» **BRIEF**
Will you give every entry again exactly as it stands?

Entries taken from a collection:
▬▬▬▬▬▬▬▬▬▬

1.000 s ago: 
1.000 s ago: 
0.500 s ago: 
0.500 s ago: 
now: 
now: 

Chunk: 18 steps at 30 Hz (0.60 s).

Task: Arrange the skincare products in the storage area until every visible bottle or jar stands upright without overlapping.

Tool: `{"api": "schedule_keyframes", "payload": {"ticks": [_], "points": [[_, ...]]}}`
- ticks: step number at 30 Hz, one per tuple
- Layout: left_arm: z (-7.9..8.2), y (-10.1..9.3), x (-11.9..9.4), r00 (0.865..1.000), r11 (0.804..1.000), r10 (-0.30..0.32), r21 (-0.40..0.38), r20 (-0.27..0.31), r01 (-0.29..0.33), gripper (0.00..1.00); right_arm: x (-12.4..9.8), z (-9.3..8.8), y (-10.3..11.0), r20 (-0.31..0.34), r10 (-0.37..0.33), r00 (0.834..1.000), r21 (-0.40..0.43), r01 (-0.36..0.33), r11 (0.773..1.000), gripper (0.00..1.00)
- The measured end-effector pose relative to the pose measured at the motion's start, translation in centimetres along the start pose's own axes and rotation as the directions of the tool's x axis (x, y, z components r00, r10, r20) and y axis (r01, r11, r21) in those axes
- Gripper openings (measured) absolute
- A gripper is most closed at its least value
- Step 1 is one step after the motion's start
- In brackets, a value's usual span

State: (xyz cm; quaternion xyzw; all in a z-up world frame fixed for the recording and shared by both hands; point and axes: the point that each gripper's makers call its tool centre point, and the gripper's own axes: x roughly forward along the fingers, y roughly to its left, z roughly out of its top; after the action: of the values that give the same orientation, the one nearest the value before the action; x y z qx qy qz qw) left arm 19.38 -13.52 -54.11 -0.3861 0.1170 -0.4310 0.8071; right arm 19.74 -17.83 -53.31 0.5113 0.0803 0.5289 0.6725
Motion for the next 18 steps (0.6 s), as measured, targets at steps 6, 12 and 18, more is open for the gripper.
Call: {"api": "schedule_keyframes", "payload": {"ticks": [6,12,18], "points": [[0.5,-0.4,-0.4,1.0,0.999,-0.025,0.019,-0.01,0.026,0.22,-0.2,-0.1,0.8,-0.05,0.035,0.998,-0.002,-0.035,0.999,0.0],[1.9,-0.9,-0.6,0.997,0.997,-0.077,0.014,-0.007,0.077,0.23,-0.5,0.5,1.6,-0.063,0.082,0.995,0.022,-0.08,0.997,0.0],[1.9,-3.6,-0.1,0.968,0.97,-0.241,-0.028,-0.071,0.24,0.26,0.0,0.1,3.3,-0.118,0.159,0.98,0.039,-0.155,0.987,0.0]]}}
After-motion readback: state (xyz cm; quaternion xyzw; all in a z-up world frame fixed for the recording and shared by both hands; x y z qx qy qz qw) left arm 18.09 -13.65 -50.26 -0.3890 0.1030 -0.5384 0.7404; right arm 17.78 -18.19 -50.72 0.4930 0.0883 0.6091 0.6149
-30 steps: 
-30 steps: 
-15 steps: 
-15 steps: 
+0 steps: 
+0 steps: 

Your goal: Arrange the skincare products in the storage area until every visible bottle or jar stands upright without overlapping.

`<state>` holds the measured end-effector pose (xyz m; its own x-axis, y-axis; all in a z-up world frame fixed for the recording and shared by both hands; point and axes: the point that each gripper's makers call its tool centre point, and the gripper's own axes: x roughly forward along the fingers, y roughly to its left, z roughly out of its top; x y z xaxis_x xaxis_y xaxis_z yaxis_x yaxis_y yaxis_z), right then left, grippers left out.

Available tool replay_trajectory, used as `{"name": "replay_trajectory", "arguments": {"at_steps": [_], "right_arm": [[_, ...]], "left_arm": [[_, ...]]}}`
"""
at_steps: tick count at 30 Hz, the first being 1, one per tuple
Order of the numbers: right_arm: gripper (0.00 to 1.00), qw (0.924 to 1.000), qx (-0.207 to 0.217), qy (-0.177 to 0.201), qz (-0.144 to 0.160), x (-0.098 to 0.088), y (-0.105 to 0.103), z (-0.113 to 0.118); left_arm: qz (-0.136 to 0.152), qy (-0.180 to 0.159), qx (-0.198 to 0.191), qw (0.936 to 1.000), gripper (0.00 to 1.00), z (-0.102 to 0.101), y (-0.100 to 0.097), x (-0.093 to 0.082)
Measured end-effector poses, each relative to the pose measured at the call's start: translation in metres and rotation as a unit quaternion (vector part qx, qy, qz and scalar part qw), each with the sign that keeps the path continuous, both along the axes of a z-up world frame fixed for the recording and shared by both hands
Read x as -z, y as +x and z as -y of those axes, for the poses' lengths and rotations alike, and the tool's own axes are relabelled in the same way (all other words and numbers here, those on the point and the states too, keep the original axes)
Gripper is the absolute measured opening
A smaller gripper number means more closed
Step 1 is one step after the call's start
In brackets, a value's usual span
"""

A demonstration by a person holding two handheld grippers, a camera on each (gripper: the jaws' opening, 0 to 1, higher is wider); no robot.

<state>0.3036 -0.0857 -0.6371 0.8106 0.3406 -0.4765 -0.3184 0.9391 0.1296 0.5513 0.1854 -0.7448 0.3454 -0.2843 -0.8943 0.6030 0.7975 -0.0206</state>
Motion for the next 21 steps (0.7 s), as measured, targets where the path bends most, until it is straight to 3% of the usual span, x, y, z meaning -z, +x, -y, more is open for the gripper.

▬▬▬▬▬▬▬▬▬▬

» **RESPONSE BELOW**
1.000 s ago: 
1.000 s ago: 
0.500 s ago: 
0.500 s ago: 
now: 
now: 

Chunk: 18 steps at 30 Hz (0.60 s).

Task: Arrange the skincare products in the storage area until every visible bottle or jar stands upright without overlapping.

Tool: `{"api": "schedule_keyframes", "payload": {"ticks": [_], "points": [[_, ...]]}}`
- ticks: step number at 30 Hz, one per tuple
- Layout: left_arm: z (-7.9..8.2), y (-10.1..9.3), x (-11.9..9.4), r00 (0.865..1.000), r11 (0.804..1.000), r10 (-0.30..0.32), r21 (-0.40..0.38), r20 (-0.27..0.31), r01 (-0.29..0.33), gripper (0.00..1.00); right_arm: x (-12.4..9.8), z (-9.3..8.8), y (-10.3..11.0), r20 (-0.31..0.34), r10 (-0.37..0.33), r00 (0.834..1.000), r21 (-0.40..0.43), r01 (-0.36..0.33), r11 (0.773..1.000), gripper (0.00..1.00)
- The measured end-effector pose relative to the pose measured at the motion's start, translation in centimetres along the start pose's own axes and rotation as the directions of the tool's x axis (x, y, z components r00, r10, r20) and y axis (r01, r11, r21) in those axes
- Gripper openings (measured) absolute
- A gripper is most closed at its least value
- Step 1 is one step after the motion's start
- In brackets, a value's usual span

State: (xyz cm; quaternion xyzw; all in a z-up world frame fixed for the recording and shared by both hands; point and axes: the point that each gripper's makers call its tool centre point, and the gripper's own axes: x roughly forward along the fingers, y roughly to its left, z roughly out of its top; after the action: of the values that give the same orientation, the one nearest the value before the action; x y z qx qy qz qw) left arm 19.38 -13.52 -54.11 -0.3861 0.1170 -0.4310 0.8071; right arm 19.74 -17.83 -53.31 0.5113 0.0803 0.5289 0.6725
Motion for the next 18 steps (0.6 s), as measured, targets at steps 6, 12 and 18, more is open for the gripper.
Call: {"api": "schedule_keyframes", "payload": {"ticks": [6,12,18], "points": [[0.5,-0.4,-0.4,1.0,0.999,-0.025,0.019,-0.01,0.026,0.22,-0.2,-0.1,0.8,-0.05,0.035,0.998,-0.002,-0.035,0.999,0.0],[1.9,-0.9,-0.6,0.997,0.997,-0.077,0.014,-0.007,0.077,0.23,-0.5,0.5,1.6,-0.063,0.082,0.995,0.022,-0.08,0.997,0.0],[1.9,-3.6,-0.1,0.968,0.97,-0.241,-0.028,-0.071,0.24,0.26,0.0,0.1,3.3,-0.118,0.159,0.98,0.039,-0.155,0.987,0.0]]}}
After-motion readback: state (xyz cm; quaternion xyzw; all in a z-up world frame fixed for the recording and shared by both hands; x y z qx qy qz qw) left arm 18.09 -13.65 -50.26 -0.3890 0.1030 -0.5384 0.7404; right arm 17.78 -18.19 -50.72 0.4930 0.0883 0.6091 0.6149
-30 steps: 
-30 steps: 
-15 steps: 
-15 steps: 
+0 steps: 
+0 steps: 

Your goal: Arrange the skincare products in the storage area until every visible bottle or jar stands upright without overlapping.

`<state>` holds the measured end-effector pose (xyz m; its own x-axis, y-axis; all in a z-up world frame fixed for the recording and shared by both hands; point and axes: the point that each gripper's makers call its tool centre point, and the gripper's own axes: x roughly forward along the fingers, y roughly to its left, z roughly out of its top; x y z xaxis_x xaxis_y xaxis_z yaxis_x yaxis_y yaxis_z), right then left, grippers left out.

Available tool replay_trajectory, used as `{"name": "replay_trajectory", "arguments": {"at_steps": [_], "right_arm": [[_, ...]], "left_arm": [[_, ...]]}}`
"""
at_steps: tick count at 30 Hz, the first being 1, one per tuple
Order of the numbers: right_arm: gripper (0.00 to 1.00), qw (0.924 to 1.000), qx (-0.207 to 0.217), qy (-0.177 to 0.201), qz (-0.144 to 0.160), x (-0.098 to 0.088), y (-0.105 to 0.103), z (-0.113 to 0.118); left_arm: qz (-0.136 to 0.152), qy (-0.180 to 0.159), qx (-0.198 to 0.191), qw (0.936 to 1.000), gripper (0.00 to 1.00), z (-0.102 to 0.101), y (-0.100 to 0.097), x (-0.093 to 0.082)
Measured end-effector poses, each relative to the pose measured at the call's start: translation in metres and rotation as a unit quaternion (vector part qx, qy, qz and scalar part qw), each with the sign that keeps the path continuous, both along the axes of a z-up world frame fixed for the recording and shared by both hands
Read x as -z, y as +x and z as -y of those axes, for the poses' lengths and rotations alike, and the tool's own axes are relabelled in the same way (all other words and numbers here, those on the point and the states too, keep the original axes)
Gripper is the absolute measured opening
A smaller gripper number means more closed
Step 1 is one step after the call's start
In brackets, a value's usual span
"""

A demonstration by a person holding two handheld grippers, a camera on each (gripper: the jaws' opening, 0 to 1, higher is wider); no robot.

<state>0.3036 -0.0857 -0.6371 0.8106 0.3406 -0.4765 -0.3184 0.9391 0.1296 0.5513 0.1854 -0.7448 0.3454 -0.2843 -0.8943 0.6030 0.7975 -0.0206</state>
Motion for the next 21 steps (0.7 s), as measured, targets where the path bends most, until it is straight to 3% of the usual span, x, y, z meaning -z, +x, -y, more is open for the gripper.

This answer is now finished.